My dog has the same problem. In these intense situations, we have been trying to reinforce his "Sit" position with treats. He's highly food motivated. He gets a treat for each half second he stays sitting.

It also helps to have a friend that your dog loves come over and 'immitate' the real life situations where you want your dog to perform. Have them pretend to be the neighbor and practice asking for, or shaping into, and then reinforcing the sit command.


----------



## dberk (Jul 5, 2011)

Make him sit EVERY time before he gets affection (petting, food, ...). He will quickly learn that the faster that behind hits the ground the faster he gets what he wants. Best thing I ever taught Maddie.


----------



## Jige (Mar 17, 2011)

Teach him to focus on you. I also use leave it when I have people coming at me. My pit bull then know that we are not stopping we are going past the distraction.


----------



## Pointgold (Jun 6, 2007)

I devote a good part of my Puppy Kindergarten to exactly this. We practice head on passing, stopping and visiting each other, etc. The puppies learn to sit automatically and stay nicely while the owners greet each other - shaking hands, hugging, etc. Then to sit while they reach down and pet each other's pups. It's fun, the puppies do well, and it prepares them for "real life".


----------



## Deb_Bayne (Mar 18, 2011)

I can't get Bayne to sit when meeting people because he's already on the ground moving toward them on his belly. He's done that from the first time we got him. When I walk him and stop he sits beside me, but as soon as someone walks up he's on the ground on his belly wanting them to pet him. I try to show the trainer what he does but he won't do it for her... LOL


----------



## JazzSkye (Aug 1, 2011)

Is he ok on the "down-stay" command? I'd try stepping on the leash so he can't advance on his belly while saying "stay", then putting him in a sit.


----------



## adaugherty14 (Aug 15, 2011)

I have a 11 month old named Drake. He is very protective of me and my girlfriend. When we go on walks he is the friendliest dog in the world, he will walk up to anyone and let them pet him and not make a sound or show any type fear. But when he is off his leash or running in our back yard he is a completely different dog. I live on a corner lot so i have neighbors all around. If any of them walk up he gets very protective and barks and growls till he is able to smell them then he is fine. He means no harm but to other people who do not know him he can be very intimidating. I would like to get this under control so he is better behaved off of his leash...any suggestion or tips?


----------



## Lennap (Jul 9, 2010)

In addition to the site, I require Remy to calm down before he gets any attention because frankly he knows his butt must be down, but if excited he has trouble keeping it there! So when someone approaches I ask them to ignore him until I say it is ok.

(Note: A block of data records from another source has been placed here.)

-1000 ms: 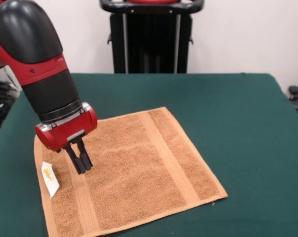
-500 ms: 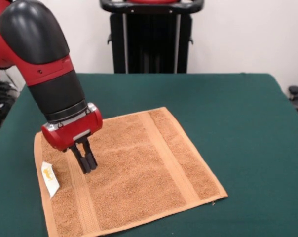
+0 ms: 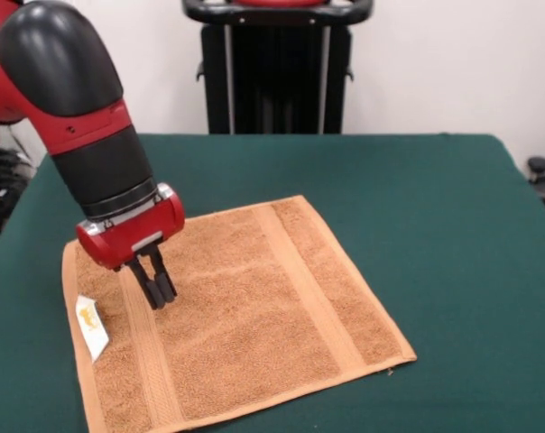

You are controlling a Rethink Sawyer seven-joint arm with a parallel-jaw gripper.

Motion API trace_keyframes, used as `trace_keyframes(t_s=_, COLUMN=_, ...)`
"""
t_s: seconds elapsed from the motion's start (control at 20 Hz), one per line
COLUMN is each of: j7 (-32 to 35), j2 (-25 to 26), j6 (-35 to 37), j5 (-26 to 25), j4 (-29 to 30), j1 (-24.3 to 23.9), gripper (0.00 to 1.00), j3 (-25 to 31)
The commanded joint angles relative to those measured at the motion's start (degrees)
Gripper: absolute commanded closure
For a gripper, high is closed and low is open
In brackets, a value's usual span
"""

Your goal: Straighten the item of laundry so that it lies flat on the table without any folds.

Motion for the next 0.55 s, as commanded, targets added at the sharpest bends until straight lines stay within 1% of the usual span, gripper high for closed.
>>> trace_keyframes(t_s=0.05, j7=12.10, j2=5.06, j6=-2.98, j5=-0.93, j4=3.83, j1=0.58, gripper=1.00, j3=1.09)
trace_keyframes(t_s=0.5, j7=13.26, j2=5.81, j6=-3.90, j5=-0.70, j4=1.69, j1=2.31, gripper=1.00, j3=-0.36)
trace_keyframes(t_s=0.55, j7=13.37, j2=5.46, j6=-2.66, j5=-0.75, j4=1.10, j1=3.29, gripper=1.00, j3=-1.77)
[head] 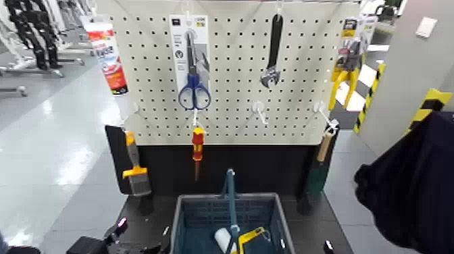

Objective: Put the yellow paint brush into the crate.

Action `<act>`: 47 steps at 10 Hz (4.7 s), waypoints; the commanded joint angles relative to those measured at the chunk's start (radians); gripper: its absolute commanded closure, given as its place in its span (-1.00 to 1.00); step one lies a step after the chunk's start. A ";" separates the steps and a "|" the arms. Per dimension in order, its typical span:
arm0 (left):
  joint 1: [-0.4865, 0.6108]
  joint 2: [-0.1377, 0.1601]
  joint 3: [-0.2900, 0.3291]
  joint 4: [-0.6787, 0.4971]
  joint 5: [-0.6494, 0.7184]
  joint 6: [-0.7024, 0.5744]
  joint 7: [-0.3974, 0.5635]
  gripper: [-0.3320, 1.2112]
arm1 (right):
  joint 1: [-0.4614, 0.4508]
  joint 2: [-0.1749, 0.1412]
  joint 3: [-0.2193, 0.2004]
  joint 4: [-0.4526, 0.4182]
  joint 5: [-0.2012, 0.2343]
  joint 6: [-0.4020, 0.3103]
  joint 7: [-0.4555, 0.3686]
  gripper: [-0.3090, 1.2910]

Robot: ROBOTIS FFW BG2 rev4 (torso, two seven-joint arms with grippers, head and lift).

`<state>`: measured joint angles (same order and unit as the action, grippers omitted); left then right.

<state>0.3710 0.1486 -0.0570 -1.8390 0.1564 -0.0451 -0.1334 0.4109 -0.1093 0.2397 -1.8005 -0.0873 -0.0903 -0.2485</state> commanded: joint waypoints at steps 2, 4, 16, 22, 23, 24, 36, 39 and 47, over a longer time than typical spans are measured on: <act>0.000 0.000 0.002 0.001 0.005 0.005 -0.005 -0.42 | 0.002 0.002 0.001 -0.002 -0.002 0.004 0.000 -0.44; -0.004 -0.003 0.011 0.017 0.023 -0.012 -0.035 -0.42 | 0.000 0.002 0.001 -0.002 -0.005 0.009 0.000 -0.44; -0.225 0.138 0.324 0.136 0.089 0.143 -0.453 -0.42 | -0.007 -0.001 0.007 -0.008 -0.011 0.054 0.015 -0.44; -0.391 0.236 0.272 0.316 0.150 0.180 -0.569 -0.41 | -0.010 0.000 0.004 -0.008 -0.014 0.060 0.025 -0.44; -0.422 0.253 0.249 0.349 0.155 0.183 -0.578 -0.41 | -0.012 0.000 0.004 -0.008 -0.014 0.058 0.026 -0.44; -0.469 0.278 0.212 0.405 0.169 0.179 -0.598 -0.41 | -0.012 0.000 0.007 -0.008 -0.017 0.060 0.028 -0.44; -0.758 0.324 -0.072 0.687 0.250 0.111 -0.657 -0.39 | -0.023 -0.001 0.013 -0.002 -0.023 0.060 0.034 -0.44; -0.773 0.321 -0.084 0.696 0.261 0.106 -0.664 0.01 | -0.024 0.000 0.013 -0.002 -0.025 0.060 0.035 -0.44; -0.751 0.310 -0.072 0.656 0.269 0.120 -0.647 0.97 | -0.021 0.000 0.012 -0.002 -0.029 0.064 0.035 -0.44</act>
<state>-0.3820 0.4596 -0.1302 -1.1780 0.4275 0.0729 -0.7802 0.3900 -0.1089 0.2515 -1.8021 -0.1166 -0.0269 -0.2132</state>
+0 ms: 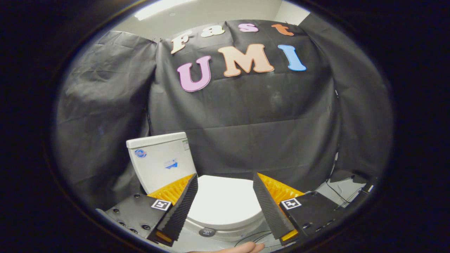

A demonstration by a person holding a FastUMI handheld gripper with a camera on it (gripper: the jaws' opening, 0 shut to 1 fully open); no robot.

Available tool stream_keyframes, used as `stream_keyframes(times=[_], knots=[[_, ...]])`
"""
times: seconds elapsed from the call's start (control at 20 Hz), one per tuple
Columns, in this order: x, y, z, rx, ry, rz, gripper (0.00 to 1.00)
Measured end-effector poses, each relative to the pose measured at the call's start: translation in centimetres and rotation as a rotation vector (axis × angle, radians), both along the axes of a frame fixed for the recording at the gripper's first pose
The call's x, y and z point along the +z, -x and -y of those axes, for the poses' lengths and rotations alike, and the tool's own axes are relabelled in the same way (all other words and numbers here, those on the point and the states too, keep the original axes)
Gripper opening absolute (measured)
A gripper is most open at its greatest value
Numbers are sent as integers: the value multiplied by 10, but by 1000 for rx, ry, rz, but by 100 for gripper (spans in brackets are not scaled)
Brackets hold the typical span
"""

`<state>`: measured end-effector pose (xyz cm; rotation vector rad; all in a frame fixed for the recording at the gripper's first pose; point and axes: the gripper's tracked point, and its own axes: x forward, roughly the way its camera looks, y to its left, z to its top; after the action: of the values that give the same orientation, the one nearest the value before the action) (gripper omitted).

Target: Open the toilet lid.

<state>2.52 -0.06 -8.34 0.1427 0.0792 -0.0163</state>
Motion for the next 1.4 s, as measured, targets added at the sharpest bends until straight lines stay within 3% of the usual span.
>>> stream_keyframes(times=[0.35, 0.45, 0.65, 0.75, 0.9, 1.1, 1.4], knots=[[-24, -2, 14, -62, -83, -29, 98], [-46, 1, 16, -98, -195, -45, 98], [-71, 1, 9, -146, -450, 98, 98], [-112, 2, -9, -140, -527, 21, 98], [-122, 5, -24, -142, -670, 15, 98], [-191, 20, -37, -235, -854, -190, 98], [-206, 19, -44, -218, -1022, -192, 96]])
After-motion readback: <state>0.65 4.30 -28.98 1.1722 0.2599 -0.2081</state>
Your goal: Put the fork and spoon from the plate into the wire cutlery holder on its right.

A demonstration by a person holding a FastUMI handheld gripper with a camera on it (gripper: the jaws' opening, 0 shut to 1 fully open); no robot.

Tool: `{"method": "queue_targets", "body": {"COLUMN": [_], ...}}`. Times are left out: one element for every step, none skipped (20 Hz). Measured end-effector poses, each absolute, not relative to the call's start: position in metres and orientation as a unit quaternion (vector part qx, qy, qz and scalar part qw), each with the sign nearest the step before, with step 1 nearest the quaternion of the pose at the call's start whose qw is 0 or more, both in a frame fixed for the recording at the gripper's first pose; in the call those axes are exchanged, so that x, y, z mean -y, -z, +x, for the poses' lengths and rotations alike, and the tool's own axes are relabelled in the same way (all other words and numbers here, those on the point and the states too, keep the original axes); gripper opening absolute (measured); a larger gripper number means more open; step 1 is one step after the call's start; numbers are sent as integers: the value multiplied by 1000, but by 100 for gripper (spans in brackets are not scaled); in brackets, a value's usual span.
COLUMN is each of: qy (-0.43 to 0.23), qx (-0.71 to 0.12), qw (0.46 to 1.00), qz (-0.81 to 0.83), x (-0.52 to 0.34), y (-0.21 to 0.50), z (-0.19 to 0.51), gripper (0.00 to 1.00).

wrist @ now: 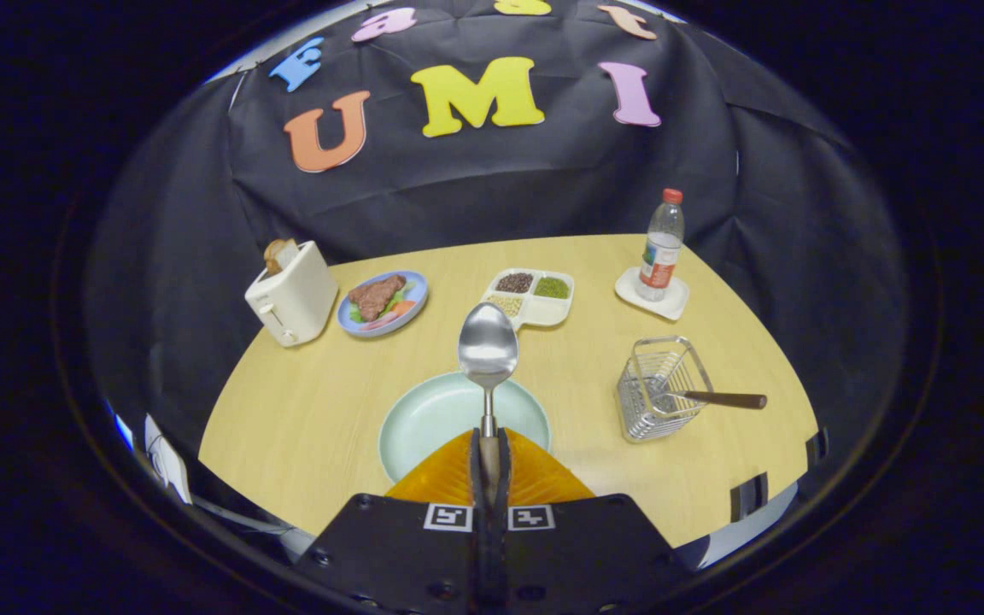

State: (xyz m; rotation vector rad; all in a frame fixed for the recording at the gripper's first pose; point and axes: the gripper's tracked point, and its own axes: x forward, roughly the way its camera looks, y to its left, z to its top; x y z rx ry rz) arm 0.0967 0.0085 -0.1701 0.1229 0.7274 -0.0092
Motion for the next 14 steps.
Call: {"method": "queue_targets", "body": {"qy": [10,15,18,23,29,34,38,43,47,51,54,56,58,60], "qx": [-352,-349,-348,-348,-348,-348,-348,-347,-347,-346,-346,-347,-350,-353], "qw": [934,935,935,934,934,934,933,933,933,933,933,932,931,929], "qz": [63,66,71,74,75,77,79,81,81,82,83,86,87,87], "x": [2,13,22,33,45,54,64,73,81,89,96,102,108,113], "y": [168,166,164,163,162,161,161,160,158,158,158,159,161,163], "z": [95,94,92,91,91,91,91,90,92,93,94,94,95,96], "gripper": [1,1,1,0,0,0,0,0,0,0,0,0,0,0]}}
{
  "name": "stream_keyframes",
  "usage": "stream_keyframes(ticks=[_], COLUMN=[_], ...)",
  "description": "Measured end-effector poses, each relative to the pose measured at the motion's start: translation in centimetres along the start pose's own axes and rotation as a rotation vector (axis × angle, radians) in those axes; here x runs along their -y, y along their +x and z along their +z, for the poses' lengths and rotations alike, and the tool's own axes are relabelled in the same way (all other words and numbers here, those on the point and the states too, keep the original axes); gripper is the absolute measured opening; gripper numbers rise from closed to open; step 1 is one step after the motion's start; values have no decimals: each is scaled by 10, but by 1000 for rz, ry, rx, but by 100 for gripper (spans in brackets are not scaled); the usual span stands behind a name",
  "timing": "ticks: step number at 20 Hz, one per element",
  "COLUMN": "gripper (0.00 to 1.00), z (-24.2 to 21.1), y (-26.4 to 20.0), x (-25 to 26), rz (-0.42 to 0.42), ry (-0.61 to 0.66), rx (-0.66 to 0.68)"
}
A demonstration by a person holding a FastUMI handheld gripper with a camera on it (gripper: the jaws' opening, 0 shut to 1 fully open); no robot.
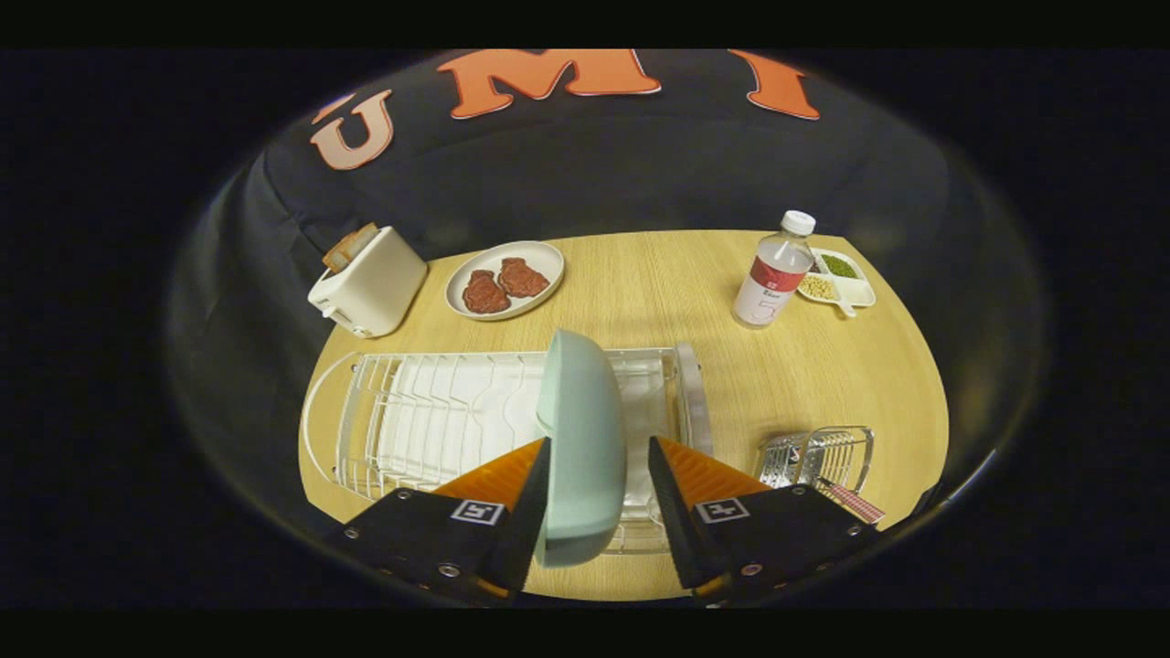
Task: Take the plate from the dish rack, then take the spoon from the basket and place it into the plate.
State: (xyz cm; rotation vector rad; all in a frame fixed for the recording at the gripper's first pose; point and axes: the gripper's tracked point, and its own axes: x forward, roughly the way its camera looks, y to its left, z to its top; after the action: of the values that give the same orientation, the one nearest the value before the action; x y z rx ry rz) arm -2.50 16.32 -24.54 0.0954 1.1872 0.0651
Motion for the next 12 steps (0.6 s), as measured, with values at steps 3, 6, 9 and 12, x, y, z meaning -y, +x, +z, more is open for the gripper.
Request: stream_keyframes(ticks=[3,6,9,12], gripper=[43,31,30,30], z=[-1,3,12,14], y=[0,-7,-19,-26], x=[1,6,6,12], rz=[-34,-84,-117,-174], ry=[33,41,30,-1], rx=[-23,-17,12,28])
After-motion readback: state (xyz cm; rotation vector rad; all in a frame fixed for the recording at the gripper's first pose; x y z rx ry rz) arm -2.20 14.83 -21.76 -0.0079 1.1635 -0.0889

He has finally begun to figure out that the sooner he calms down, the sooner he gets all the love and attention he wants and can handle.

Regarding the dog offleash in the yard - you probably should start your own thread rather than try to start a new topic here.


----------



## cofam (Aug 12, 2011)

I always make Molly and Rosebud sit before getting affection (including during feeding time) Rosebud is still learning, but I have faith that she'll get it.


----------



## Zombo (Nov 2, 2010)

One thing that might help is after you put him in a sit is to step on the leash so there's only an inch or two of slack. That way if he goes out of the sit, he can't really lunge forward and get rewarded.


----------